When we flow we are balancing safety and challenge. Physically, we look to push ourselves beyond our normal range of motion and muscular effort while being mindful of our specific anatomy. Mentally, we balance a sense of safety and challenge. Safety is important because while fearful bodies can imitate poses, we can’t really relax in them until our system feels safe. When we feel cared for we breathe more deeply, release into the ground, and are open to learning. We connect to ourselves.

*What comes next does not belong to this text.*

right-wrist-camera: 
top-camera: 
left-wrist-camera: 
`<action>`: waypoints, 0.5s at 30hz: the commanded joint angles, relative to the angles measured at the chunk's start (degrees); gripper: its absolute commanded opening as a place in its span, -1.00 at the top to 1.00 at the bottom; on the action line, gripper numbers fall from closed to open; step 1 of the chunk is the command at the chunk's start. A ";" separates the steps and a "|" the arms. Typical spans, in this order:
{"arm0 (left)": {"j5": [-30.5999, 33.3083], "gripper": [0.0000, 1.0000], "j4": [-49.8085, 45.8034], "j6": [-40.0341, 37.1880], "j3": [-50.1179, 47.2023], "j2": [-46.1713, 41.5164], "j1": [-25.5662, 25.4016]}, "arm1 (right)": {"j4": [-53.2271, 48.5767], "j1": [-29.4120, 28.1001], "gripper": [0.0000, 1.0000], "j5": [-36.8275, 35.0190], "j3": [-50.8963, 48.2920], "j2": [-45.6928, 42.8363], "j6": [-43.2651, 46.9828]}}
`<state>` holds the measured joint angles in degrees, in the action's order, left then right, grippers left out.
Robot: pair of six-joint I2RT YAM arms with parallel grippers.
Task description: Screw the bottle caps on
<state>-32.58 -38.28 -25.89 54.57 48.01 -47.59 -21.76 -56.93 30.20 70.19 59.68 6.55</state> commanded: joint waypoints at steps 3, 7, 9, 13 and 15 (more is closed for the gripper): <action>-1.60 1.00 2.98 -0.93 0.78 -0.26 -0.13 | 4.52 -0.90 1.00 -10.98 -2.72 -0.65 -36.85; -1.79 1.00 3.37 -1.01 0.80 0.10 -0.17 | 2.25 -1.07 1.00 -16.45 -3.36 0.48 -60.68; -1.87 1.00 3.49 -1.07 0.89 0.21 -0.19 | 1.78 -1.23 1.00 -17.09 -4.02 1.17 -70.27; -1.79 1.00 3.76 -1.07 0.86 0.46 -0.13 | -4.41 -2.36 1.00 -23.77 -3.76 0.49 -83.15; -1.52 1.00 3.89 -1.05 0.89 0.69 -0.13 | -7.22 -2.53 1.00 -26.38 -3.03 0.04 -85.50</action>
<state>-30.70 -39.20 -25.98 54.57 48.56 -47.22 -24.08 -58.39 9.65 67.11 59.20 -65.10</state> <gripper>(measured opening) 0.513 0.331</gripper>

There are practices which focus on this sense of safety. Restorative yoga, in particular, is designed to cultivate this opening experience. Vinyasa flow is different because it’s asking us to find that sense of safety in the midst of difficulty. We are moving quickly, we are pushing our bodies, and we are practicing strange shapes. If we can do this while staying connected, these challenges help us grow, give us confidence, and bring us into the new.
So the question is: How do we do this? Practice is the first answer. The flow gets easier the more we know about ourselves and the shapes we are moving through. The second answer is mindfulness.

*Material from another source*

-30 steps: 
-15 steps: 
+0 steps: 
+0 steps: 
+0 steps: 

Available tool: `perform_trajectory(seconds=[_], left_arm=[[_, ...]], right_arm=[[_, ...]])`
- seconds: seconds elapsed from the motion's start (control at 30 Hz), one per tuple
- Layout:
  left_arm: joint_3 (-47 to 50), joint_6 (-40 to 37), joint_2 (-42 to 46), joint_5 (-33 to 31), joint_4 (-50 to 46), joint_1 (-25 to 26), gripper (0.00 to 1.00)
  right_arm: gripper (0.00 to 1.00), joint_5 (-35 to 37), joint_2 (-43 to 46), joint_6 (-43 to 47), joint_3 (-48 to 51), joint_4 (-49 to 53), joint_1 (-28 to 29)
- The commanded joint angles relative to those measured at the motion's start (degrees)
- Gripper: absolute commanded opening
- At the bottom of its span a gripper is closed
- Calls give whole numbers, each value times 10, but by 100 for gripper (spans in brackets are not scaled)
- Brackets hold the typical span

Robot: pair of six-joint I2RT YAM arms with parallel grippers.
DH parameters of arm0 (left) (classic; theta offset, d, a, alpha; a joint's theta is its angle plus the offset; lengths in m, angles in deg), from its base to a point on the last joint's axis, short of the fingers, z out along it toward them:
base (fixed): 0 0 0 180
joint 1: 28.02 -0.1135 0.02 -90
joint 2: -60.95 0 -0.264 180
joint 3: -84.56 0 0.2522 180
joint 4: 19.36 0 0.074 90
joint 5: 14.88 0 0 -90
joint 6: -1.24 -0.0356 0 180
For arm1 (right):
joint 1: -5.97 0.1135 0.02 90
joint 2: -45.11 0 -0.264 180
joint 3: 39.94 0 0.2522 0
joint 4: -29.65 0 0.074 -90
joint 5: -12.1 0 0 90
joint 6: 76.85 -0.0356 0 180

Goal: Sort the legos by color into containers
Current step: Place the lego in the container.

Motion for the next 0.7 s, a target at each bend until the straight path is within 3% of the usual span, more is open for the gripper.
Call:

We are mindful when we acknowledge the contractions we are asking ourselves to go through. This makes the difficulty expected - of course this is challenging! Then, we learn to balance by watching ourselves fall. One day we push too hard and end up frazzled and disconnected at the end, the next time we finish the practice feeling like there was more there if we had ventured further out of our comfort zone. Because we are mindful, each time we fall in one direction or another, we get a little more sensitive to the balance point. We get better at meeting our own needs, just by compassionately watching ourselves make mistakes.